Jul 2, 2014, 9:47 AM EST
Every now and again, it is fun to think about: What if just ONE of America’s greatest athletes had played soccer instead? What if LeBron or Cam Newton or Mike Trout or Adrian Peterson or Patrick Kane had chosen soccer instead of their sport?
Tuesday, I think, we saw what it might have looked like: It might have looked just a little bit like Belgium’s Romelu Lukaku.
Did you see him? Holy cow: Did you SEE him? Apparently Lukaku has been disappointing for much of this World Cup, listless, indifferent, unready for such a big stage. That, I guess, is why he was a substitute on Tuesday. Lukaku is only 21 years old, and he has spent much of his young career in the Premier League getting loaned out. He’s clearly trying to find his place.
But talent? Absurd. He’s 6-foot-3. He’s brilliantly fast – have you seen that Quicksilver scene in the new X-Men movie? Yeah, he’s like that fast. Most of all, he’s just overpowering when he runs. Like Peterson. Like LeBron. The Guardian named Lukaku one of the 10 most promising players in Europe.
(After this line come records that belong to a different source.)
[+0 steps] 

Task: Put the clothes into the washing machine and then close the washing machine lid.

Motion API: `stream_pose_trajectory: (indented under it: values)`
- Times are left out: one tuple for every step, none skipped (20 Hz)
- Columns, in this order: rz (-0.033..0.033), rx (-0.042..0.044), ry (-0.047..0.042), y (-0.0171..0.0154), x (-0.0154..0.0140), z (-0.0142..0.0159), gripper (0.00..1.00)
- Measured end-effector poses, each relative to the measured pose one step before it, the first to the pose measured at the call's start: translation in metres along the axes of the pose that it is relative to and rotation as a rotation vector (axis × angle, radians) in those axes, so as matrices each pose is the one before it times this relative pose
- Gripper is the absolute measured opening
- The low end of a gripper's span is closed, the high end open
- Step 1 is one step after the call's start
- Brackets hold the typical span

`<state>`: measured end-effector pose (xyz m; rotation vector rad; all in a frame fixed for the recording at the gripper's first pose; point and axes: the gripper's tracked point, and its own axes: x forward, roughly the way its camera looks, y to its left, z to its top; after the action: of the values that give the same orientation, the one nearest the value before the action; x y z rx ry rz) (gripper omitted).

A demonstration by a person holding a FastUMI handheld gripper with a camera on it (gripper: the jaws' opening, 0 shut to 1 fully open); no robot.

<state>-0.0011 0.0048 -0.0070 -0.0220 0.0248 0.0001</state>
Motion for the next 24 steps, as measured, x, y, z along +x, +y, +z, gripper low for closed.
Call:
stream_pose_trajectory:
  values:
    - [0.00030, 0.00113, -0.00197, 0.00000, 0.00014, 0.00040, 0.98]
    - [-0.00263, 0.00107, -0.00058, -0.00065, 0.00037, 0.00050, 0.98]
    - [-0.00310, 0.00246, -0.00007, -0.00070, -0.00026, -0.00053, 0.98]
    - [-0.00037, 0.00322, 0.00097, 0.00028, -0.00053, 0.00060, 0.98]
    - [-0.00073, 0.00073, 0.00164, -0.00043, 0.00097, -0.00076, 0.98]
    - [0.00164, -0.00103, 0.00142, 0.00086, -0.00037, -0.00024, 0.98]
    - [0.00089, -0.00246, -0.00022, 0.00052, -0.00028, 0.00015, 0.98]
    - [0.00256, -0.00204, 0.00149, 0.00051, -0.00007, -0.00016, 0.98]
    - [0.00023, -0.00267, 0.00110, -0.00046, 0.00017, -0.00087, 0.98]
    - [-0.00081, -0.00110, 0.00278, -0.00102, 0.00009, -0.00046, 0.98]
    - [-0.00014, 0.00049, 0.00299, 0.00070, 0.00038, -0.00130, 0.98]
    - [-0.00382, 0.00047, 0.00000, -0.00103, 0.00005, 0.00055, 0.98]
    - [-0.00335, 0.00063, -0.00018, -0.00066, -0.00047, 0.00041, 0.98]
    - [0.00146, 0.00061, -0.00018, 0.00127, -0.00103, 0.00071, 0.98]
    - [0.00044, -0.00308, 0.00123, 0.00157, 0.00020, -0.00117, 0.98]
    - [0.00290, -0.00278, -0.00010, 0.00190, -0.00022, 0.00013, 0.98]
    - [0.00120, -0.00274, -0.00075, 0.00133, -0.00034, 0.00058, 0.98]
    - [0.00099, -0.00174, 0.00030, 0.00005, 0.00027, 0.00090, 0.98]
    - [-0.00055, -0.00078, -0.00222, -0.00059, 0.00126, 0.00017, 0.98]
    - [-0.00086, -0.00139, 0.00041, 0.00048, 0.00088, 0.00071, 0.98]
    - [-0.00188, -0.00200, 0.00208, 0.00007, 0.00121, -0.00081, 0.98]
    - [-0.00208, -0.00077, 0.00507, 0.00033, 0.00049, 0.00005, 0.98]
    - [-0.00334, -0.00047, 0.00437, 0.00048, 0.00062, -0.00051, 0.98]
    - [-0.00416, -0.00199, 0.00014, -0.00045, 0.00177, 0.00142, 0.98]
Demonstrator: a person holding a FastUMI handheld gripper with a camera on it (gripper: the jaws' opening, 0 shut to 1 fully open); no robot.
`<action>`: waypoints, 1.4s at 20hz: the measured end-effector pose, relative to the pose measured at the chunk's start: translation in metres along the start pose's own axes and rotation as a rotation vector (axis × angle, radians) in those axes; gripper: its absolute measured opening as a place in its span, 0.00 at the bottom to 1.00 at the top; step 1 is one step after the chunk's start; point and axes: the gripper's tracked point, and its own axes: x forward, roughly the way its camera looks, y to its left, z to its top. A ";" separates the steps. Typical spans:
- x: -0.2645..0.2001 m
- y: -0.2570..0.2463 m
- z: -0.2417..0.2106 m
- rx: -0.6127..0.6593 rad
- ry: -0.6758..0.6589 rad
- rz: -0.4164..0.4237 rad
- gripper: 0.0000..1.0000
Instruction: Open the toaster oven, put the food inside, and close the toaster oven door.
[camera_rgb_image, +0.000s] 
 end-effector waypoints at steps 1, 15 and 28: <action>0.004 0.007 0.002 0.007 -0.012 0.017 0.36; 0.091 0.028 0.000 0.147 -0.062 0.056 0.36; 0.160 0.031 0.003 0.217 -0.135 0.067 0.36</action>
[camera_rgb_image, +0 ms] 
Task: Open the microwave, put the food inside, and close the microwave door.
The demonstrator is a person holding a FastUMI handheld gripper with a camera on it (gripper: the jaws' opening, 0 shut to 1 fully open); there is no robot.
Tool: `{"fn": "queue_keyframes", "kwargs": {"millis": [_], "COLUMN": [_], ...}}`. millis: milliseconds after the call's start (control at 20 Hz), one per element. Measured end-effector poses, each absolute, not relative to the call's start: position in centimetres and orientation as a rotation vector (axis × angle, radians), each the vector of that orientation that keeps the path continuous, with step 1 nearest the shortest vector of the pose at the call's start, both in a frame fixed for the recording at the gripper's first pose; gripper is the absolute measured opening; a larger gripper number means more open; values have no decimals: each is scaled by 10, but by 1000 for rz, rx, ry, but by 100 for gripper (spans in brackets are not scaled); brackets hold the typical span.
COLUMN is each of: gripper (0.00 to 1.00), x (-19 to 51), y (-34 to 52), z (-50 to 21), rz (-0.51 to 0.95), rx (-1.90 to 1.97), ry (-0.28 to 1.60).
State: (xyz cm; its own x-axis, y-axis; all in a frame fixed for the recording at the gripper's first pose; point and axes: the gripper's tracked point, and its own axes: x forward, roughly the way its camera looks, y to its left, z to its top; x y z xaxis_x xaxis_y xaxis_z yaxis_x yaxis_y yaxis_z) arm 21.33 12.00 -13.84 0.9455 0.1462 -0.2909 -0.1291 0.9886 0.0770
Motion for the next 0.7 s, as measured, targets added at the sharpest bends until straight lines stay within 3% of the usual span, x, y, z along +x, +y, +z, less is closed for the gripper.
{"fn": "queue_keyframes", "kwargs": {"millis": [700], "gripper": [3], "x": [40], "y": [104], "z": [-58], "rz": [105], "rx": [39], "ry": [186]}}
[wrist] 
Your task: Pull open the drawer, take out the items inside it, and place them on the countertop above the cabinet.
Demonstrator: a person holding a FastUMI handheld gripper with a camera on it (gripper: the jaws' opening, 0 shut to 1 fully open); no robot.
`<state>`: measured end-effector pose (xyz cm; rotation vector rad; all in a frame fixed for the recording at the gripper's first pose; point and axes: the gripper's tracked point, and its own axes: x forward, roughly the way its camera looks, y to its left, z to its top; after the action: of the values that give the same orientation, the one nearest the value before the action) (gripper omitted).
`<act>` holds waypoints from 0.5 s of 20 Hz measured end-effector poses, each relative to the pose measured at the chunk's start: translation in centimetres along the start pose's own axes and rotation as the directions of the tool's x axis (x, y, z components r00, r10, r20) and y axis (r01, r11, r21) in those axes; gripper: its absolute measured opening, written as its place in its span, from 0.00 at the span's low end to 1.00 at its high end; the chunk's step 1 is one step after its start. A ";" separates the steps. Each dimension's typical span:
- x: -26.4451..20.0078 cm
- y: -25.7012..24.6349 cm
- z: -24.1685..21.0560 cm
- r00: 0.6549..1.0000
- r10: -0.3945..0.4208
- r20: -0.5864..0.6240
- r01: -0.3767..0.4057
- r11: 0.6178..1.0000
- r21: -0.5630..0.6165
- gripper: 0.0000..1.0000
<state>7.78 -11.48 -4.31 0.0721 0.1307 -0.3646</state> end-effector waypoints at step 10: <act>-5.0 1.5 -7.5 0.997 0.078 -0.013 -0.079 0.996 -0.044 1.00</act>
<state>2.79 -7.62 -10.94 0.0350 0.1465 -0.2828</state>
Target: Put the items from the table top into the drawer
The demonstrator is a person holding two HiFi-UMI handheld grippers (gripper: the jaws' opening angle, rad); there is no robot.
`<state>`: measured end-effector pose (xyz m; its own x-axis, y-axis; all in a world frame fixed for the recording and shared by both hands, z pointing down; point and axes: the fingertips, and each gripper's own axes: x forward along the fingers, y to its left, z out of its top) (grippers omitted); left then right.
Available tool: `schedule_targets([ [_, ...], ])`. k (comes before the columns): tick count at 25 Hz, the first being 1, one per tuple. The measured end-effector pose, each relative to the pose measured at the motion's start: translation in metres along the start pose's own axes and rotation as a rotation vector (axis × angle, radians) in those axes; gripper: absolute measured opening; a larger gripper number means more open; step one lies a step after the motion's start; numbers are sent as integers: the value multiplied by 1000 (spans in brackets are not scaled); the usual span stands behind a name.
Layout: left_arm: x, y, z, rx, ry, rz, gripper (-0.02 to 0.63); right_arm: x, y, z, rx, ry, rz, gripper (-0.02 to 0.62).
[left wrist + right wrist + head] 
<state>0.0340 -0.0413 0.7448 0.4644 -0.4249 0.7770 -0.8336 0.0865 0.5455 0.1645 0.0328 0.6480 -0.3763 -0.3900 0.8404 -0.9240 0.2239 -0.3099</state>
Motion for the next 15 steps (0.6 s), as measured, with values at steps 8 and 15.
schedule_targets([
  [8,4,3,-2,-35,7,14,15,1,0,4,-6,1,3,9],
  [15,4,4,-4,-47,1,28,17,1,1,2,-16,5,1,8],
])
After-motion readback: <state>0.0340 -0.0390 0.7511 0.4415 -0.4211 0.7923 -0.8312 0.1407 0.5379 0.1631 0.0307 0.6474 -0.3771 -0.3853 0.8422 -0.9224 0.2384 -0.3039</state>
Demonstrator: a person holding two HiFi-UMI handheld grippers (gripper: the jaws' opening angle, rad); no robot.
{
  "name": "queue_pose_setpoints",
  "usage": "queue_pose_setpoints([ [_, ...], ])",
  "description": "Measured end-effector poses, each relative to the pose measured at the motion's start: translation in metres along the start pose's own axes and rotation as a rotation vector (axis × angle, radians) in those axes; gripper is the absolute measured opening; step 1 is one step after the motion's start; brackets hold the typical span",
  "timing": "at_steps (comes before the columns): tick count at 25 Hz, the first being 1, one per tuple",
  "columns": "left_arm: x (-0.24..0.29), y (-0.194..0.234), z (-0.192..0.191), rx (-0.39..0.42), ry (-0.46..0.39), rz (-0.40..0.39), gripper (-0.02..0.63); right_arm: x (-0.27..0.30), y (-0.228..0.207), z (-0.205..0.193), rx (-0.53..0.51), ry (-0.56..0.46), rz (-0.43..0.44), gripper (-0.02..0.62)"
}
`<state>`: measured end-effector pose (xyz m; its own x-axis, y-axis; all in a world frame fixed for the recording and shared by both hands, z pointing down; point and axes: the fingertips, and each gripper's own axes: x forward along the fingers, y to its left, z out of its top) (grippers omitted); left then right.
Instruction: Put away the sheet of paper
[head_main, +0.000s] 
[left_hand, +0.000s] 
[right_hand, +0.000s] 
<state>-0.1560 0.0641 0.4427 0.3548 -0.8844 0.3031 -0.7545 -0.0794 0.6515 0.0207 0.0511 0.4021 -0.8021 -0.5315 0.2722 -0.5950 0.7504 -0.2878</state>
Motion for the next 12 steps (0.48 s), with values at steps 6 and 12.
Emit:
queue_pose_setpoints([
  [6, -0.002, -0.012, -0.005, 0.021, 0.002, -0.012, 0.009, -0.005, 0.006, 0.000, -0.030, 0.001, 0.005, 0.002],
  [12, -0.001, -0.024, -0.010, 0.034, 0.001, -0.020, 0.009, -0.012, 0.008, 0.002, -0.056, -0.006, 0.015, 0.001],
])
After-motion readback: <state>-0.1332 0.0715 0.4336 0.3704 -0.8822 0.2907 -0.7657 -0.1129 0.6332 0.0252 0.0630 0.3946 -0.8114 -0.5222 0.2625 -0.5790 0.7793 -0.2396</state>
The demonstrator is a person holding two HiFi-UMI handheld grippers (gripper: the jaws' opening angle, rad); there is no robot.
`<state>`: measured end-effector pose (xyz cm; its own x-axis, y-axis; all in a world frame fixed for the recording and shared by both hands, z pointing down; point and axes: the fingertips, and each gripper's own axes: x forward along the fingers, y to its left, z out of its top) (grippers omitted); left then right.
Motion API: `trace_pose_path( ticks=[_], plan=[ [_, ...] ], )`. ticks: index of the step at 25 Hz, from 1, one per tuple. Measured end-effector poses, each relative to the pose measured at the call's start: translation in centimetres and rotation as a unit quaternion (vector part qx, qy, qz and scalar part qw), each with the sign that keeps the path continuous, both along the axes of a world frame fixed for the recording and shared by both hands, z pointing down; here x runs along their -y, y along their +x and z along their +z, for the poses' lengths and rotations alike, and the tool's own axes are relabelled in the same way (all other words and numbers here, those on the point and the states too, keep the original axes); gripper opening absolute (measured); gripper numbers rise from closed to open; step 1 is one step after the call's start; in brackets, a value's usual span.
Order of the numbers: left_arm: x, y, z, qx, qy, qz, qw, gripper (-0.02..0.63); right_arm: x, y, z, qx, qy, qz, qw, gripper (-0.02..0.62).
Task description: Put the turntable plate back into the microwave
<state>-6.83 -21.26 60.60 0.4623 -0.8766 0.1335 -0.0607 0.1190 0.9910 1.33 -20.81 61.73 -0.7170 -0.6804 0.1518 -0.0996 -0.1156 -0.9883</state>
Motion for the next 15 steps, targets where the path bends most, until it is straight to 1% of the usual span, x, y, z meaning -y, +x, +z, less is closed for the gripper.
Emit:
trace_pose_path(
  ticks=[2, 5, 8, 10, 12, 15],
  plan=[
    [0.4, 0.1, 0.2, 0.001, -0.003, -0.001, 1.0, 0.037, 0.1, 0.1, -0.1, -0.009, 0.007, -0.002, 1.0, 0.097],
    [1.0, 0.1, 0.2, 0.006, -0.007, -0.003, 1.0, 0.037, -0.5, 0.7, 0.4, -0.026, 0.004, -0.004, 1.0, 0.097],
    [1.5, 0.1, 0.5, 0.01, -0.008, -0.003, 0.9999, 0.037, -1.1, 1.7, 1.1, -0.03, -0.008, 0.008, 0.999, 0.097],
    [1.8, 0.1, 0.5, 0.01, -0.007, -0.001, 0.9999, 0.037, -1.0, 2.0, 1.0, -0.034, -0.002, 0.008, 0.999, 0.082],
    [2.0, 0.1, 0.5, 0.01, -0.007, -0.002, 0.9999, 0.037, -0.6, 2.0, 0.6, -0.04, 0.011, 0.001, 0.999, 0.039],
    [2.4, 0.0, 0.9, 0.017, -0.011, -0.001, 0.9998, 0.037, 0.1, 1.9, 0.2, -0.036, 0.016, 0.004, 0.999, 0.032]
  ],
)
And Tuesday, in extra time, he came in and he made the World Cup his own by running through a game but tired United States defense again and again – unstoppable, unbreakable, untouchable. It was mind-boggling. The United States would send one, two, three defenders at him and he would just smash through them. He set up Belgium’s first goal by simply running through a stumbling U.S. defender. He scored the second with a powerful run to the near post where he shielded off the defender and left-footed a smash past goalkeeper Tim Howard. He had various other moments that almost ended up as goals.
The United States has had many good soccer players. They’ve had scrappy defenders and tough midfielders and blazing fast forwards. Their goaltender, Howard, put on a display for the ages against Belgium with 16 saves, the most ever recorded for a World Cup game. He’s one of the best goalkeepers in the world; America has had a few good goalkeepers. Well, we’re good with our hands.
But they’ve never had a Romelu Lukaku. Or, more to the point, America’s Romelu Lukakus have spent the last few decades driving hard to the basket, plowing through linebackers and crashing into fences after long fly balls. What kind of goal scorer could Barry Sanders have been? How about Dave Winfield? What about Tim Tebow?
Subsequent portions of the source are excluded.